▸ **Given material**
▬▬▬▬▬▬

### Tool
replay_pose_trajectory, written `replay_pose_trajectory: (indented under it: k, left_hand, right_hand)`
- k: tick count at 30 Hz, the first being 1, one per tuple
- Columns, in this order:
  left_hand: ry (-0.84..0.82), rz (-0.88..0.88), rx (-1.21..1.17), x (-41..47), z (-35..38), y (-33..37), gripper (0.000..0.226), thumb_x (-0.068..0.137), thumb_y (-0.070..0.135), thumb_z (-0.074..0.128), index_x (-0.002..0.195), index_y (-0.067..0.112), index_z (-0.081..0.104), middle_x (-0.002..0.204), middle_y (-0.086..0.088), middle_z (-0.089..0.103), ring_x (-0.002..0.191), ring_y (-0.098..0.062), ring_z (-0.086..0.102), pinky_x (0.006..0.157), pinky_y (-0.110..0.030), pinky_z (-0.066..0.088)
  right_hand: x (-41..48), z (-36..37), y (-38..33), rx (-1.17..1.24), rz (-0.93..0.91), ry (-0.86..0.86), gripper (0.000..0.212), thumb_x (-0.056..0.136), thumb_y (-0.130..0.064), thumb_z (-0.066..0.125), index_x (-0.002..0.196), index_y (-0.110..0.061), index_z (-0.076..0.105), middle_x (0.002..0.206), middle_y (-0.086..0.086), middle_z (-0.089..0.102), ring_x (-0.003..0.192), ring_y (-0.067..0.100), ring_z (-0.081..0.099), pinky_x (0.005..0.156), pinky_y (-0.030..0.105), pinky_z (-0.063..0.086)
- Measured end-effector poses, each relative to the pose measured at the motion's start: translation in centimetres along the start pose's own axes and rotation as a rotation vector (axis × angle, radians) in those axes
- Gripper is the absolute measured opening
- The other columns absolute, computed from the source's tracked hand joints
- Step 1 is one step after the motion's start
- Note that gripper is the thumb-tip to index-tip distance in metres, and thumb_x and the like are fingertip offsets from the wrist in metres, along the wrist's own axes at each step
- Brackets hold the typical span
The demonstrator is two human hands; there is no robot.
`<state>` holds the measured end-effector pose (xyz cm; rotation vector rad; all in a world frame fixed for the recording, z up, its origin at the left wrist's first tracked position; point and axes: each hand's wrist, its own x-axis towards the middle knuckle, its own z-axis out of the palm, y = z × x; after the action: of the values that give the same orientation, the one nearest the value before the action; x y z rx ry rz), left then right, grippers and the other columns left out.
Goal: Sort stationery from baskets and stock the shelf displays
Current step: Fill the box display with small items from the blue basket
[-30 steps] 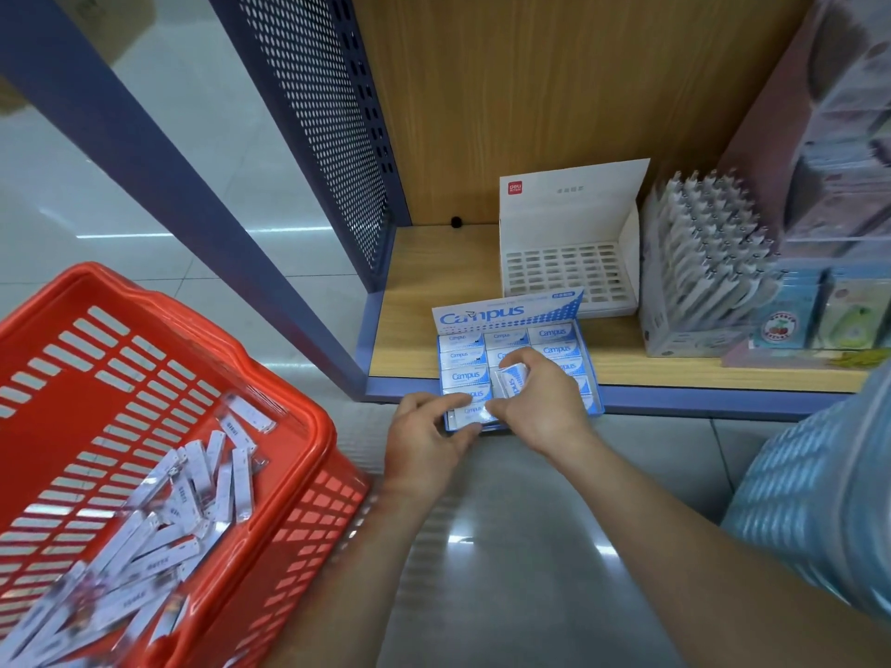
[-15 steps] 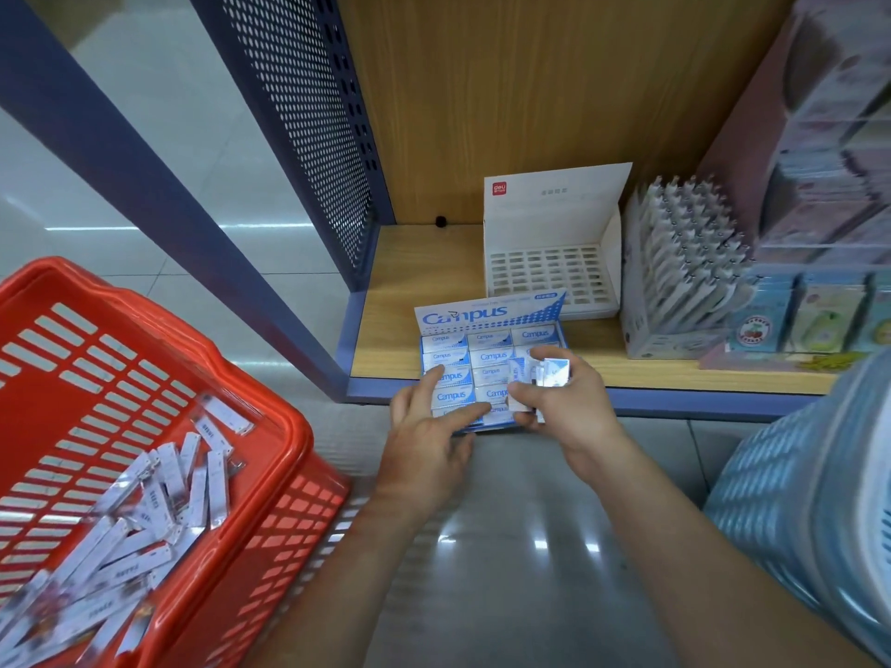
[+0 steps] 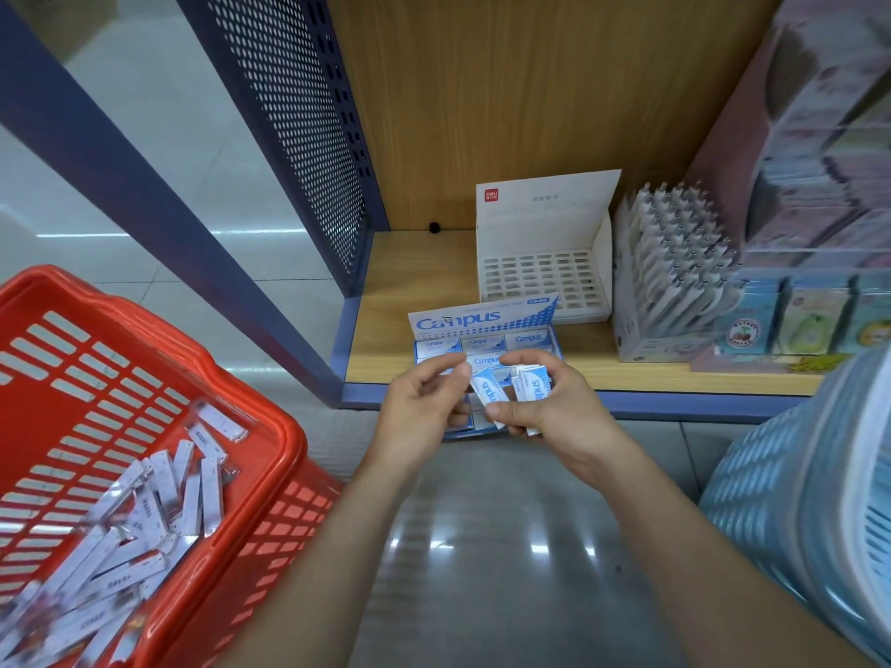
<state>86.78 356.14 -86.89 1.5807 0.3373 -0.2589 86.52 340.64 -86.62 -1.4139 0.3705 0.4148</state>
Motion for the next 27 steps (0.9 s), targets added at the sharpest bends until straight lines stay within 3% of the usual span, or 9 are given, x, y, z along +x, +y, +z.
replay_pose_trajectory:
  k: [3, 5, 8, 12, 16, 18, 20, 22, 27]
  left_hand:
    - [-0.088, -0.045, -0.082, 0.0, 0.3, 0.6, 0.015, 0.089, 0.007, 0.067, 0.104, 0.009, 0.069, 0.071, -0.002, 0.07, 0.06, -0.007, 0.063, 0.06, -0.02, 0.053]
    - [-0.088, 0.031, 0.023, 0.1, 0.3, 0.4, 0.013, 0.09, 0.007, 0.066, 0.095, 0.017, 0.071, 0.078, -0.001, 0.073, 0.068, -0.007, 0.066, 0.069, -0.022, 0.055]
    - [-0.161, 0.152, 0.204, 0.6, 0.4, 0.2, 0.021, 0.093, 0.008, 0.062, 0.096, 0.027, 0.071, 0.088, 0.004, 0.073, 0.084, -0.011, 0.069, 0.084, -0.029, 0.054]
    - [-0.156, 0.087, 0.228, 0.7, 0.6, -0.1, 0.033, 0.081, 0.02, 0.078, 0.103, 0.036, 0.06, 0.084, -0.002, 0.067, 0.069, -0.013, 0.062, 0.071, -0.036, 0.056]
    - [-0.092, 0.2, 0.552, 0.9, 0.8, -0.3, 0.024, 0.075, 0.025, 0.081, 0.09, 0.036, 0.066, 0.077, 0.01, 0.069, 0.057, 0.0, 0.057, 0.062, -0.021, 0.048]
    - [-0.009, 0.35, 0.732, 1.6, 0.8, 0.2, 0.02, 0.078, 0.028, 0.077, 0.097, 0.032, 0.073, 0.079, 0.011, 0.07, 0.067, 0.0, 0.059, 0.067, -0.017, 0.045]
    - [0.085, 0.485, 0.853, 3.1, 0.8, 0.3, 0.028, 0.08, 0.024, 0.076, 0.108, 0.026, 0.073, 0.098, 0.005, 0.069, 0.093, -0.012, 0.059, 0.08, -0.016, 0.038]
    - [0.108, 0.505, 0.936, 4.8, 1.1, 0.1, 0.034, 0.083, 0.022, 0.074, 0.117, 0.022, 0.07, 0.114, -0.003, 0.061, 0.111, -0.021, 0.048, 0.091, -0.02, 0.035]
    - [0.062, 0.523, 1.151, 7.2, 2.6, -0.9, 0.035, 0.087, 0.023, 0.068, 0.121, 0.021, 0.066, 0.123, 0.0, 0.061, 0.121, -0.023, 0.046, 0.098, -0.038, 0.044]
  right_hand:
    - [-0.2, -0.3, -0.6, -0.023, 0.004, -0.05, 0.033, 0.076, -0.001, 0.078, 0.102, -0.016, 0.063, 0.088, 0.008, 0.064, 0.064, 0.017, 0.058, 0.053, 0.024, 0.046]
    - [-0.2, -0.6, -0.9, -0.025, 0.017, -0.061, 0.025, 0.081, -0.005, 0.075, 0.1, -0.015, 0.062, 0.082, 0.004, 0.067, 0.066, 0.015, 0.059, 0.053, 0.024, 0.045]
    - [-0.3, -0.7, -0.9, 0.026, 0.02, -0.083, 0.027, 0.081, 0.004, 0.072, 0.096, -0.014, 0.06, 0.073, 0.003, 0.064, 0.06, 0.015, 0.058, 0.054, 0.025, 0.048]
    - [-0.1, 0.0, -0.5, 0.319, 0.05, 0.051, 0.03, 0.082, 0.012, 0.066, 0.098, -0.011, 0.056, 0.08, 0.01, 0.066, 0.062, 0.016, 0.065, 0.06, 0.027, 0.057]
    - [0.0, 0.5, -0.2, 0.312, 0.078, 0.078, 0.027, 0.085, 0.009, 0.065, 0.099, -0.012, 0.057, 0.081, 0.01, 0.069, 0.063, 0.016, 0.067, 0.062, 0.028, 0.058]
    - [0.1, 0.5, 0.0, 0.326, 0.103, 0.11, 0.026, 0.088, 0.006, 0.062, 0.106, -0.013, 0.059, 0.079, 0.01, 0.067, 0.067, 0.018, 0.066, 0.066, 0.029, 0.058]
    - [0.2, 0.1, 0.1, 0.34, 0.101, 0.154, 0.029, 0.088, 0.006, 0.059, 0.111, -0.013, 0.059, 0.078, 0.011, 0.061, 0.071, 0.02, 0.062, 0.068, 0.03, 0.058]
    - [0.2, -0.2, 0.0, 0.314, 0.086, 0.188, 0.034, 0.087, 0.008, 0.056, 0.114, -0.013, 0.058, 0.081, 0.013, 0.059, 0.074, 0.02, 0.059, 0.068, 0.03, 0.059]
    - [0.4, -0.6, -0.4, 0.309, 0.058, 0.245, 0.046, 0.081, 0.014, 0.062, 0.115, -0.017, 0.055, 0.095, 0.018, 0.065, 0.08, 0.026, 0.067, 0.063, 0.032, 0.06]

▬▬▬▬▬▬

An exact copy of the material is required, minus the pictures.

▸ **Exercise solution**
### Tool
replay_pose_trajectory, written `replay_pose_trajectory: (indented under it: k, left_hand, right_hand)`
- k: tick count at 30 Hz, the first being 1, one per tuple
- Columns, in this order:
  left_hand: ry (-0.84..0.82), rz (-0.88..0.88), rx (-1.21..1.17), x (-41..47), z (-35..38), y (-33..37), gripper (0.000..0.226), thumb_x (-0.068..0.137), thumb_y (-0.070..0.135), thumb_z (-0.074..0.128), index_x (-0.002..0.195), index_y (-0.067..0.112), index_z (-0.081..0.104), middle_x (-0.002..0.204), middle_y (-0.086..0.088), middle_z (-0.089..0.103), ring_x (-0.002..0.191), ring_y (-0.098..0.062), ring_z (-0.086..0.102), pinky_x (0.006..0.157), pinky_y (-0.110..0.030), pinky_z (-0.066..0.088)
  right_hand: x (-41..48), z (-36..37), y (-38..33), rx (-1.17..1.24), rz (-0.93..0.91), ry (-0.86..0.86), gripper (0.000..0.212), thumb_x (-0.056..0.136), thumb_y (-0.130..0.064), thumb_z (-0.066..0.125), index_x (-0.002..0.196), index_y (-0.110..0.061), index_z (-0.076..0.105), middle_x (0.002..0.206), middle_y (-0.086..0.086), middle_z (-0.089..0.102), ring_x (-0.003..0.192), ring_y (-0.067..0.100), ring_z (-0.081..0.099), pinky_x (0.005..0.156), pinky_y (-0.030..0.105), pinky_z (-0.063..0.086)
- Measured end-effector poses, each relative to the pose measured at the motion's start: translation in centimetres along the start pose's own axes and rotation as a rotation vector (axis × angle, radians) in those axes
- Gripper is the absolute measured opening
- The other columns absolute, computed from the source's tracked hand joints
- Step 1 is one step after the motion's start
- Note that gripper is the thumb-tip to index-tip distance in metres, and thumb_x and the like are fingertip offsets from the wrist in metres, along the wrist's own axes at each step
- Brackets hold the typical span
The demonstrator is two human hands; there is no robot.
`<state>` holds the measured end-effector pose (xyz cm; rotation vector rad; all in a world frame fixed for the recording, z up, its origin at the left wrist's first tracked position; point and axes: each hand's wrist, its own x-axis towards the middle knuckle, its own z-axis out of the palm, y = z × x; after the action: of the values that give the same orientation, the one nearest the value before the action; x y z rx ry rz), left then right, grippers and the other columns left out.
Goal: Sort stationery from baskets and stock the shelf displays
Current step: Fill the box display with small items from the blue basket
[-30 steps] 
[-15 steps] 
[+0 steps] 
<state>86.78 356.14 -86.89 1.5807 0.3373 -0.2589 86.52 340.64 -86.62 -1.4139 0.3705 0.4148</state>
Motion for the next 27 steps (0.9 s), targets added at the sharpest bends until straight lines stay within 3% of the usual span, or 9 are given, x, y, z along +x, +y, +z.
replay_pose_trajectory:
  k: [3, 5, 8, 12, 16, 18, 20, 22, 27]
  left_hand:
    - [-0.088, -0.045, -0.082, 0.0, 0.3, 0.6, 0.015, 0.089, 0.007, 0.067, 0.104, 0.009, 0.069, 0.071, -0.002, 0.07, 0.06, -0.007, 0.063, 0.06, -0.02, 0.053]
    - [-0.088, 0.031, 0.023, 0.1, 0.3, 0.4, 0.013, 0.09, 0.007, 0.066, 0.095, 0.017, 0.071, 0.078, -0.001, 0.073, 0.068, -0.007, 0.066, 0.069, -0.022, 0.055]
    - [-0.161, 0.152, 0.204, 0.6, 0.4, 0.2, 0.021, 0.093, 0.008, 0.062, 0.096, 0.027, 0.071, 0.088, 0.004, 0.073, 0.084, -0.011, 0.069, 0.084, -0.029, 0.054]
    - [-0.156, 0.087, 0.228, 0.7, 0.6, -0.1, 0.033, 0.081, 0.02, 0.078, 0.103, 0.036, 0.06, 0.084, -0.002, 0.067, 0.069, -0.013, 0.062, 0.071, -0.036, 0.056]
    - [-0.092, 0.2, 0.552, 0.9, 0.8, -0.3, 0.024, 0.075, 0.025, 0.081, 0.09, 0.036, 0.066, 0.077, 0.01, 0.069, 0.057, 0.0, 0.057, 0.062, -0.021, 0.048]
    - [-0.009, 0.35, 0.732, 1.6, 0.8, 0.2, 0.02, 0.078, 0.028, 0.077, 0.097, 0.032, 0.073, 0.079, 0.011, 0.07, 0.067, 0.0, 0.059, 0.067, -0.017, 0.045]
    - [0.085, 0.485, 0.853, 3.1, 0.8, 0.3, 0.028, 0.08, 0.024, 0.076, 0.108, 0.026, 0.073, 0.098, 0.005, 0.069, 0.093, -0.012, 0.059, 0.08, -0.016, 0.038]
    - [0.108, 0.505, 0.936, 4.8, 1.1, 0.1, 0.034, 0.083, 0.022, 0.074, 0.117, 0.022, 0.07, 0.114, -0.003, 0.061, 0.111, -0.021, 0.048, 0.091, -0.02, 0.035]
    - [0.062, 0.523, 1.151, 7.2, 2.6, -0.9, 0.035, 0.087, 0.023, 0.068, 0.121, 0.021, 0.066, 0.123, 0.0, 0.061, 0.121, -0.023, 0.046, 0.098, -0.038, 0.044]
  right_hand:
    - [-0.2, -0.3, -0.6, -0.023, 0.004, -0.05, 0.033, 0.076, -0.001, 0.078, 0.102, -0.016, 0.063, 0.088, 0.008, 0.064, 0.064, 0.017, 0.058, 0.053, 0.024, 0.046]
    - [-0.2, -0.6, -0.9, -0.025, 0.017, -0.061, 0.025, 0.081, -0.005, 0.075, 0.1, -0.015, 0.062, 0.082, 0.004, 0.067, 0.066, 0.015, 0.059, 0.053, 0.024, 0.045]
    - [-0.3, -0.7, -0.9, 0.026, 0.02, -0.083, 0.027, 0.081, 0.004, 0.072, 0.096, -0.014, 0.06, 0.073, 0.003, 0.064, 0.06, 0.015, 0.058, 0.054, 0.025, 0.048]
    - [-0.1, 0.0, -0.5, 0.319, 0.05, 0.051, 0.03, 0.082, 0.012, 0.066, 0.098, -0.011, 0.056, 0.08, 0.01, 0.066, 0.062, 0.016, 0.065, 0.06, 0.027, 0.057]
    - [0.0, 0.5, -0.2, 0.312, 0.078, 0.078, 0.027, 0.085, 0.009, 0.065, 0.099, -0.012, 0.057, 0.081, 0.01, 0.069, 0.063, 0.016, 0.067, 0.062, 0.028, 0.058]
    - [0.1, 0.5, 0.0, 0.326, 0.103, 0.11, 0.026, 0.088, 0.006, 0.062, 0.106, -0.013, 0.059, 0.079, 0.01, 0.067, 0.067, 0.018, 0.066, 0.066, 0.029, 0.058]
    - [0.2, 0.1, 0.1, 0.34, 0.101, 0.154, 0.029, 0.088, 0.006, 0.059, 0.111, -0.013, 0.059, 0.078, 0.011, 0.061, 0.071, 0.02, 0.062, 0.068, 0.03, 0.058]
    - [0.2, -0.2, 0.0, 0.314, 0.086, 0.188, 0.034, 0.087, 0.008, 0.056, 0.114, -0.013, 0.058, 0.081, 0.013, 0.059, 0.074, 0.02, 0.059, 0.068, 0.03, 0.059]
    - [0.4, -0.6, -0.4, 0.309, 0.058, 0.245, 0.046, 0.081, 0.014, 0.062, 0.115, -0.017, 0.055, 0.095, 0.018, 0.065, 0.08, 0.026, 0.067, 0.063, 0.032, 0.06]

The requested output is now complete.